#### Goal of the exercise:
All entries should be printed precisely as written.

Exercise data Start Marker

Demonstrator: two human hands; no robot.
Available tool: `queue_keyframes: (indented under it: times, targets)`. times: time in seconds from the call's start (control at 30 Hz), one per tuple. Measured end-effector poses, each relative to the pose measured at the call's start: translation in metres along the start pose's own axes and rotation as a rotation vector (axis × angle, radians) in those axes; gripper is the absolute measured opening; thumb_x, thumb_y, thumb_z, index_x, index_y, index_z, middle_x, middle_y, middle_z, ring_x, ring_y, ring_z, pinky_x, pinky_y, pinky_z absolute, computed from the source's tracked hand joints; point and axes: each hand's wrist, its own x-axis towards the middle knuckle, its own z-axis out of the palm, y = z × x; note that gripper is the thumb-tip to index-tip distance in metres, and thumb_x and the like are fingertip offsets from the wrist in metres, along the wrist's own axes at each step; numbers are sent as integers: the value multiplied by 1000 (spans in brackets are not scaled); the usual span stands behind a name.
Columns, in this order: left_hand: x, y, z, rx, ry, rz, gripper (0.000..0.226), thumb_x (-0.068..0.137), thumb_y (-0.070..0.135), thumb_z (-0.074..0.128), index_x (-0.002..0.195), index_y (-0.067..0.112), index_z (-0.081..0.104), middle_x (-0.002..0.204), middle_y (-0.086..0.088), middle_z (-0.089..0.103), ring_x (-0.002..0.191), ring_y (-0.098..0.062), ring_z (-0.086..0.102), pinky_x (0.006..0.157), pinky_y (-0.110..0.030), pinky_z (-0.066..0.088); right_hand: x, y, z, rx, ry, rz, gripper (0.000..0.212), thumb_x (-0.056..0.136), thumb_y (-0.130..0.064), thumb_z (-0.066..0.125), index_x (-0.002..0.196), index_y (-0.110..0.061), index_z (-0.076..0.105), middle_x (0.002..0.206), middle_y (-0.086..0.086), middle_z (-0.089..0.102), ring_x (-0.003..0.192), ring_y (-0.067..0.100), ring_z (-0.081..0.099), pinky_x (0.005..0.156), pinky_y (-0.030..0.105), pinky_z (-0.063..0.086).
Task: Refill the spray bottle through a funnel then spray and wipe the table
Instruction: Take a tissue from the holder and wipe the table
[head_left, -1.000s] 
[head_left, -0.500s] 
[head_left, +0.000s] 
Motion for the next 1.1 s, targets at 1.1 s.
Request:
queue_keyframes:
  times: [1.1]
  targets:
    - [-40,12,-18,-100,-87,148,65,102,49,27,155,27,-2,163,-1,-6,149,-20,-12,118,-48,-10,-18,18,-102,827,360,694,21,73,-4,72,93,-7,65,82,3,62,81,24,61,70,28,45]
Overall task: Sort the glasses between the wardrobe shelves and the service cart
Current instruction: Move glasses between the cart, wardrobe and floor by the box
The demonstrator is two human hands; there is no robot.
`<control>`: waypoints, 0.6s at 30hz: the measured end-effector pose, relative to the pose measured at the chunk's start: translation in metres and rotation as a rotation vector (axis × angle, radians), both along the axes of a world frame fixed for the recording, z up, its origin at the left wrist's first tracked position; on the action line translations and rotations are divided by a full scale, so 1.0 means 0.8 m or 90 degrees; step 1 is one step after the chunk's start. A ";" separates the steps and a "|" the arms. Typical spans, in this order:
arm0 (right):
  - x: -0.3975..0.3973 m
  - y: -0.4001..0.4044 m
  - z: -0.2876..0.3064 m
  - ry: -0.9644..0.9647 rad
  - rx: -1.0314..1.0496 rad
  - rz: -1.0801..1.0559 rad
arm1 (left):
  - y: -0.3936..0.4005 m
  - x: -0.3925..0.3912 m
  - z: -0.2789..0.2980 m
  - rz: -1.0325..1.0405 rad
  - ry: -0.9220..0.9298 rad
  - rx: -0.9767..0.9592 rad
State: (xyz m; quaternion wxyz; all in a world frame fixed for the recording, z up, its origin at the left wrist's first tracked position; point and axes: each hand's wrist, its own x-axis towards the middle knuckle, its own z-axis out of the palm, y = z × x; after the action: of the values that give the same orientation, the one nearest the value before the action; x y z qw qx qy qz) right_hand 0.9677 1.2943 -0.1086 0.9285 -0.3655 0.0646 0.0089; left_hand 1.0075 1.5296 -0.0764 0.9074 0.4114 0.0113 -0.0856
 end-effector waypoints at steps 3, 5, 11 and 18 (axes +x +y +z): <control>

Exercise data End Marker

#### Result below:
Demonstrator: two human hands; no robot.
Available tool: `queue_keyframes: (indented under it: times, targets)`. times: time in seconds from the call's start (control at 30 Hz), one per tuple. Measured end-effector poses, each relative to the pose measured at the call's start: translation in metres along the start pose's own axes and rotation as a rotation vector (axis × angle, radians) in those axes; gripper is the absolute measured opening; thumb_x, thumb_y, thumb_z, index_x, index_y, index_z, middle_x, middle_y, middle_z, ring_x, ring_y, ring_z, pinky_x, pinky_y, pinky_z absolute, computed from the source's tracked hand joints; point and axes: each hand's wrist, its own x-axis towards the middle knuckle, its own z-axis out of the palm, y = z × x; note that gripper is the thumb-tip to index-tip distance in metres, and thumb_x and the like are fingertip offsets from the wrist in metres, along the wrist's own axes at each step; numbers are sent as integers: the value multiplied by 1000 (spans in brackets are not scaled); the usual span stands behind a name.
Columns, in this order: left_hand: x, y, z, rx, ry, rz, gripper (0.000..0.226), thumb_x (-0.068..0.137), thumb_y (-0.070..0.135), thumb_z (-0.074..0.128), index_x (-0.002..0.195), index_y (-0.067..0.112), index_z (-0.081..0.104), middle_x (-0.002..0.204), middle_y (-0.086..0.088), middle_z (-0.089..0.103), ring_x (-0.002..0.191), ring_y (-0.098..0.062), ring_z (-0.086..0.102), pinky_x (0.006..0.157), pinky_y (-0.110..0.030), pinky_z (-0.066..0.088); right_hand: x, y, z, rx, ry, rz, gripper (0.000..0.212), thumb_x (-0.056..0.136), thumb_y (-0.130..0.064), thumb_z (-0.066..0.125), index_x (-0.002..0.196), index_y (-0.110..0.061), index_z (-0.076..0.105), middle_x (0.002..0.206), middle_y (-0.086..0.086), middle_z (-0.089..0.102), ring_x (-0.003..0.192), ring_y (-0.067..0.100), ring_z (-0.081..0.099), pinky_x (0.005..0.156), pinky_y (-0.030..0.105), pinky_z (-0.063..0.086).
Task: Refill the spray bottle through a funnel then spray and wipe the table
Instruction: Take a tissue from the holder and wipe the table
[head_left, -1.000s] 
[head_left, -0.500s] 
[head_left, +0.000s] 
Motion for the next 1.1 s, targets at 1.1 s.
Request:
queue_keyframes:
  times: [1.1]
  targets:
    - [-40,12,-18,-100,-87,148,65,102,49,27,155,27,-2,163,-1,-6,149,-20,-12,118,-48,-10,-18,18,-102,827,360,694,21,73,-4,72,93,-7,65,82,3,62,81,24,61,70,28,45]
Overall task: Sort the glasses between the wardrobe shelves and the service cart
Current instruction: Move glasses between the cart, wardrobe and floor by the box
The demonstrator is two human hands; there is no robot.
`<control>`: waypoints, 0.6s at 30hz: the measured end-effector pose, relative to the pose measured at the chunk's start: translation in metres and rotation as a rotation vector (axis × angle, radians), both along the axes of a world frame fixed for the recording, z up, its origin at the left wrist's first tracked position; on the action line translations and rotations are divided by a full scale, so 1.0 means 0.8 m or 90 degrees; step 1 is one step after the chunk's start. A ";" separates the steps and a "|" the arms. Typical spans, in this order:
arm0 (right):
  - x: -0.3975..0.3973 m
  - y: -0.4001..0.4044 m
  - z: -0.2876..0.3064 m
  - ry: -0.9644..0.9647 rad
  - rx: -1.0314..1.0496 rad
  - rz: -1.0801..1.0559 rad
arm1 (left):
  - y: -0.3936..0.4005 m
  - x: -0.3925..0.3912 m
  - z: -0.2789..0.2980 m
  - rz: -1.0325..1.0405 rad
  - ry: -0.9220..0.9298 rad
  - rx: -0.9767..0.9592 rad
State: (xyz m; quaternion wxyz; all in a world frame fixed for the recording, z up, its origin at the left wrist's first tracked position; point and axes: each hand's wrist, its own x-axis towards the middle knuckle, its own z-axis out of the palm, y = z × x; after the action: of the values that give the same orientation, the one nearest the value before the action; x y z qw qx qy qz) right_hand 0.9677 1.2943 -0.1086 0.9285 -0.3655 0.0646 0.0089; left_hand 1.0075 1.5296 -0.0764 0.9074 0.4114 0.0113 -0.0856
 end-effector waypoints at steps 3, 5, 11 and 18 (axes +x +y +z): <control>

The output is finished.